Description of the task: Can you quote, word for word, every line from the first line of the records below through the line containing "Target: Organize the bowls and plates", and nothing else?
(Beginning of Data for analysis)
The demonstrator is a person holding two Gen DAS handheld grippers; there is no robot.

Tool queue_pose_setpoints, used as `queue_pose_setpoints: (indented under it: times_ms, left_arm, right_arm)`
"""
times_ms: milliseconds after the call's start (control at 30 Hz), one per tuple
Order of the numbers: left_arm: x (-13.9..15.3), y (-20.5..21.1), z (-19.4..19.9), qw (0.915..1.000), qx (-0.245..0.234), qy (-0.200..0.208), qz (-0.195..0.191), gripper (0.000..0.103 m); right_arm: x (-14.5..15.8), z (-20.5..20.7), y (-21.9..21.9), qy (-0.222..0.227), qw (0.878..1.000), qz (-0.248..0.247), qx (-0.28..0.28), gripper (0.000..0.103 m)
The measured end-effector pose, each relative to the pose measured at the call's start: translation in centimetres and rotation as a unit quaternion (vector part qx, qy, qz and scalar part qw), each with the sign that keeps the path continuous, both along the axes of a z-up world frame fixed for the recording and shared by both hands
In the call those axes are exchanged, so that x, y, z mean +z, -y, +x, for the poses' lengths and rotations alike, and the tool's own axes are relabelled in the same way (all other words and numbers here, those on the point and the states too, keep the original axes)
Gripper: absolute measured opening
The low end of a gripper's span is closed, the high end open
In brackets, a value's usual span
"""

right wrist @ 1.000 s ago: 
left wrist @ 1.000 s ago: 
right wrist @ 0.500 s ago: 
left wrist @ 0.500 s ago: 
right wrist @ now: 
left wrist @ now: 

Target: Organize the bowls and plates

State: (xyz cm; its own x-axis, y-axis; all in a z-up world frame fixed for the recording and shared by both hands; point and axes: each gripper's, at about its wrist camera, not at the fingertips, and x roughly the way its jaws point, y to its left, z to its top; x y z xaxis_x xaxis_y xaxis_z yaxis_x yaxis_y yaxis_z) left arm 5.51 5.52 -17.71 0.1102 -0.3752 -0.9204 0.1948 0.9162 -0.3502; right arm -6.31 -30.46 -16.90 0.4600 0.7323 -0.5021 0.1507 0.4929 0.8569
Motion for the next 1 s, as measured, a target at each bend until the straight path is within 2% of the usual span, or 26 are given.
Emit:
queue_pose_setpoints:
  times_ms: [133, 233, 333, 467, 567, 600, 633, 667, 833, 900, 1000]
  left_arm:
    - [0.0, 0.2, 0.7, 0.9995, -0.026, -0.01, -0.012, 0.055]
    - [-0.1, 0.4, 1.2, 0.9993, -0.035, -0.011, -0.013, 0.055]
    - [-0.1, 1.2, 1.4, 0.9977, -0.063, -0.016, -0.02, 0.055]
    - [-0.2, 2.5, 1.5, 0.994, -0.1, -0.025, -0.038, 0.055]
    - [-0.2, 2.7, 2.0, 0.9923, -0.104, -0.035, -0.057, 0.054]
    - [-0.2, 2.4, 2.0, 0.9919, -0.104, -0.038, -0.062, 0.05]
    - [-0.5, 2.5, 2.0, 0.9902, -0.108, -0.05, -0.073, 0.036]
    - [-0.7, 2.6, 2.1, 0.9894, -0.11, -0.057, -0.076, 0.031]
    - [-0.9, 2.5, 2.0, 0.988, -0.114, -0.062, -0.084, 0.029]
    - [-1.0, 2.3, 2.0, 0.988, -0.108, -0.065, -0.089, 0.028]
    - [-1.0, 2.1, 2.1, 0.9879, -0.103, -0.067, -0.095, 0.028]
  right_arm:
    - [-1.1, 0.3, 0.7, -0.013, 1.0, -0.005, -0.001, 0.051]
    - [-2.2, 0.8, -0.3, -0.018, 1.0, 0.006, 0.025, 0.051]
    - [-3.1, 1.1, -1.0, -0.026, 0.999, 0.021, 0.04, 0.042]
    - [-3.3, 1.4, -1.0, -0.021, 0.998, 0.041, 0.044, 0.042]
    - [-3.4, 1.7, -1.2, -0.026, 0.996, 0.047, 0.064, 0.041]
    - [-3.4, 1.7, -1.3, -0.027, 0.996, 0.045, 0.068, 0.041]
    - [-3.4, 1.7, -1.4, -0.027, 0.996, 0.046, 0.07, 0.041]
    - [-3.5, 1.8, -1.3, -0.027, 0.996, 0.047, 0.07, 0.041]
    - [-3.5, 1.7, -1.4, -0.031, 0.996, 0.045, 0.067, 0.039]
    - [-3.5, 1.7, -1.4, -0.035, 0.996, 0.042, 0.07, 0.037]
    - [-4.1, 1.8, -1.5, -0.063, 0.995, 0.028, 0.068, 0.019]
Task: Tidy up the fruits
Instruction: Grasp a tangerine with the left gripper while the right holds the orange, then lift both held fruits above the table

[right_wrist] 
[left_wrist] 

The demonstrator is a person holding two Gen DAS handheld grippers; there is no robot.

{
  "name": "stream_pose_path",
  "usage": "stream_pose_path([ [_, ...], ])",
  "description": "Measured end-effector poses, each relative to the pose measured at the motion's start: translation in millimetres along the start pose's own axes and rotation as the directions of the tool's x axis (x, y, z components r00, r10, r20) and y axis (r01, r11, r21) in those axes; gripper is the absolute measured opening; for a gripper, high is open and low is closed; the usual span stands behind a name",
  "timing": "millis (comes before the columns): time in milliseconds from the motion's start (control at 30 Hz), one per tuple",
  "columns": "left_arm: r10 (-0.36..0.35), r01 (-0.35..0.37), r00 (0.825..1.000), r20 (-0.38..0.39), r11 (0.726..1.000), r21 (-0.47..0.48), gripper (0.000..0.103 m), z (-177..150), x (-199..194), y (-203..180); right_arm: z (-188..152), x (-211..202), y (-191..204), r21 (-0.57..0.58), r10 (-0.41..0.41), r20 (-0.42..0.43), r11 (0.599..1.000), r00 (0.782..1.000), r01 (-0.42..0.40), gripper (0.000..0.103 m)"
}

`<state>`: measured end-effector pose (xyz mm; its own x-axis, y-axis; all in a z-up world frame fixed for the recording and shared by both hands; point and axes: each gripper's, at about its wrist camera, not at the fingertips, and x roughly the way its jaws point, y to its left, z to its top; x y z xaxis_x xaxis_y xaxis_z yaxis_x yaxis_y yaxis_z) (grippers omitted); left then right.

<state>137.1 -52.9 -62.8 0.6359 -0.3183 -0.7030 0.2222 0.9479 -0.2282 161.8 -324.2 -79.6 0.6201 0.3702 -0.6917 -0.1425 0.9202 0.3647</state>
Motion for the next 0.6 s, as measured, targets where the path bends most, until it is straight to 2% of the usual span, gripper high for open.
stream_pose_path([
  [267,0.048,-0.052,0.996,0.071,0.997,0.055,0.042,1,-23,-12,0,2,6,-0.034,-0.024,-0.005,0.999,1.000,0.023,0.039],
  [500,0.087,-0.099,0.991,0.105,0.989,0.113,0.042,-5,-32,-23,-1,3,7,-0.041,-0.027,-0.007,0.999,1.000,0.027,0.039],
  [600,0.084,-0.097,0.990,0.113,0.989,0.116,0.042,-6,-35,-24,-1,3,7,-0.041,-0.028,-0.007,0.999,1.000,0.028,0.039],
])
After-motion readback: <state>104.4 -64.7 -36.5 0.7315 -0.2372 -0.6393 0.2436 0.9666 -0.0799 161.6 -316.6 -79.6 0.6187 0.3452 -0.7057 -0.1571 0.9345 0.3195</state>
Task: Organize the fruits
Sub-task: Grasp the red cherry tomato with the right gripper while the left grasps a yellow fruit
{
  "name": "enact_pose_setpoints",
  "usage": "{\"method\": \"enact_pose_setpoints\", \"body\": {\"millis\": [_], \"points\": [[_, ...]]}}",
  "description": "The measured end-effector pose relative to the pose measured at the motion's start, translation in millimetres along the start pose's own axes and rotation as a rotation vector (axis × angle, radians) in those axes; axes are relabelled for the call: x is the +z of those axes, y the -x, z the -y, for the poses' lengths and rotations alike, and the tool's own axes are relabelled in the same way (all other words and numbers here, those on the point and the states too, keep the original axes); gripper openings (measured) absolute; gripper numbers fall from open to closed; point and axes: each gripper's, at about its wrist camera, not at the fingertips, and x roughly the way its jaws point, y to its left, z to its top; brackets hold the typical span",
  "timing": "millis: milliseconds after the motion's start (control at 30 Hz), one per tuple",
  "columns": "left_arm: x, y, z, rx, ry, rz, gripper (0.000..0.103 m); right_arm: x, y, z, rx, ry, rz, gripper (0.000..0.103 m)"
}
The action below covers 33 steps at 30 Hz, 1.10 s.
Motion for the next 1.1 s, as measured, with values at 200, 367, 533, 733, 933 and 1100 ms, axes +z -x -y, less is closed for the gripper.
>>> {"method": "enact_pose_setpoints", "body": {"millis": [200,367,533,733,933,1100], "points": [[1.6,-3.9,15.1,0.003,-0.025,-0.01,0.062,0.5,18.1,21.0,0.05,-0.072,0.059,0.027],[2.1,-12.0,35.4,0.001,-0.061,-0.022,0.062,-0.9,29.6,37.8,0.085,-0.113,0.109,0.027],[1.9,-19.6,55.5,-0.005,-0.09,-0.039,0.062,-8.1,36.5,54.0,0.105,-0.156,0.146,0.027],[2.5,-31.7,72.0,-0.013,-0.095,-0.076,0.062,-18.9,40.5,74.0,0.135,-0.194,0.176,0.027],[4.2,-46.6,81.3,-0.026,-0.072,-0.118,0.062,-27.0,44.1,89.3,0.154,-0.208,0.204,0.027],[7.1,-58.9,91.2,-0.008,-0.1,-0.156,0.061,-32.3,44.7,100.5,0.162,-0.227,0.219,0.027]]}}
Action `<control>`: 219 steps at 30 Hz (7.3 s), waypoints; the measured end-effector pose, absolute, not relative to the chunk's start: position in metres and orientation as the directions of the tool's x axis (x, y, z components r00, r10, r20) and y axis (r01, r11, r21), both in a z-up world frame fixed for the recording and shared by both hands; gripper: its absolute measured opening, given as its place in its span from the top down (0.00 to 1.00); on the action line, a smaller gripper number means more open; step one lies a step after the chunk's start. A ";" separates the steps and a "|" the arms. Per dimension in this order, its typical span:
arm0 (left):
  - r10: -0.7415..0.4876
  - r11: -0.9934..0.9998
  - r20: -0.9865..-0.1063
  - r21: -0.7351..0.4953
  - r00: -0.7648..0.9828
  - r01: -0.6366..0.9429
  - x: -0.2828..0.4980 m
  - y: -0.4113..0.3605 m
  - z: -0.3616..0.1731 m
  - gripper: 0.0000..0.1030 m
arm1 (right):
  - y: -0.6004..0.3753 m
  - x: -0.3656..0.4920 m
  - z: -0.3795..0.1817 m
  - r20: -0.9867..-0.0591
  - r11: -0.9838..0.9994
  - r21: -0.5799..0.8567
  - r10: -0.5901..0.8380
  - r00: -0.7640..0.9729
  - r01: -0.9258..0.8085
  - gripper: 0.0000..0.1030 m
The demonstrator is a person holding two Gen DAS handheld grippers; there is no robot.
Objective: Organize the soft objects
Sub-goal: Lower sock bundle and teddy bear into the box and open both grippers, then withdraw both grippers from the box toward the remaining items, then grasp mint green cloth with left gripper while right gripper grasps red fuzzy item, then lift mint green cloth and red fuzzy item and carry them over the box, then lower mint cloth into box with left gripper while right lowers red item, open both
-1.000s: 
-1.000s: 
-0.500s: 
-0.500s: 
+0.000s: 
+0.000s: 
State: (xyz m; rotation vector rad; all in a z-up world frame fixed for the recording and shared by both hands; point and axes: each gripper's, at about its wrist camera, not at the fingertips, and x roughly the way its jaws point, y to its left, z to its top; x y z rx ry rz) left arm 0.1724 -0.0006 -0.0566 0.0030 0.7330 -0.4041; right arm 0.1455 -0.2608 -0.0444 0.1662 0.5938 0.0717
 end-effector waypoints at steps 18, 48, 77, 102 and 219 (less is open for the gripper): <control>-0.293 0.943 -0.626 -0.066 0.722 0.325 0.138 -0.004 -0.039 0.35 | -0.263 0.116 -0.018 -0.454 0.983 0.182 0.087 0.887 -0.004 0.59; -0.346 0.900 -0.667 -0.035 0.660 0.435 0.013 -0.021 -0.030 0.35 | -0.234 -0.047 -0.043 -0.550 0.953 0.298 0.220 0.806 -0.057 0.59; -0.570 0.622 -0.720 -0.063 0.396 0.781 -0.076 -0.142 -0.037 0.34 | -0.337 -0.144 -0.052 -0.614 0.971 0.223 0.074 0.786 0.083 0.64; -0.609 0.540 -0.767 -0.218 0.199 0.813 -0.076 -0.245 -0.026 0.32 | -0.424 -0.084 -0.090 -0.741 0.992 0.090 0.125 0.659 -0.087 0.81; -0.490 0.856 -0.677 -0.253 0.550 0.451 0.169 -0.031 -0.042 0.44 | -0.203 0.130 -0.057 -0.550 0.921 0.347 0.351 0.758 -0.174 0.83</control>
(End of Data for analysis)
Result for this exercise:
The demonstrator is a person holding two Gen DAS handheld grippers; there is no robot.

Tool queue_pose_setpoints, used as `queue_pose_setpoints: (indented under it: times_ms, left_arm, right_arm)`
"""
times_ms: milliseconds after the call's start (control at 30 Hz), one per tuple
Order of the numbers: left_arm: x (-13.9..15.3), y (-20.5..21.1), z (-19.4..19.9), qw (0.915..1.000), qx (-0.245..0.234), qy (-0.200..0.208), qz (-0.195..0.191), gripper (0.000..0.103 m); right_arm: x (-14.5..15.8), z (-20.5..20.7), y (-21.9..21.9), qy (-0.222..0.227), qw (0.878..1.000), qz (-0.248..0.247), qx (-0.28..0.28), gripper (0.000..0.103 m)
The measured end-effector pose, each relative to the pose measured at the call's start: translation in centimetres and rotation as a unit quaternion (vector part qx, qy, qz and scalar part qw), each with the sign that keeps the path continuous, both along the axes of a z-up world frame fixed for the recording and shared by both hands
In the call those axes are exchanged, so that x, y, z mean +z, -y, +x, for the poses' lengths and rotations alike, and the tool's own axes are relabelled in the same way (all other words and numbers here, those on the point and the states too, keep the original axes)
Gripper: absolute measured opening
The low end of a gripper's span is closed, the high end open
In brackets, a value's usual span
"""

right wrist @ 1.000 s ago: 
left wrist @ 1.000 s ago: 
right wrist @ 0.500 s ago: 
left wrist @ 0.500 s ago: 
right wrist @ now: 
left wrist @ now: 

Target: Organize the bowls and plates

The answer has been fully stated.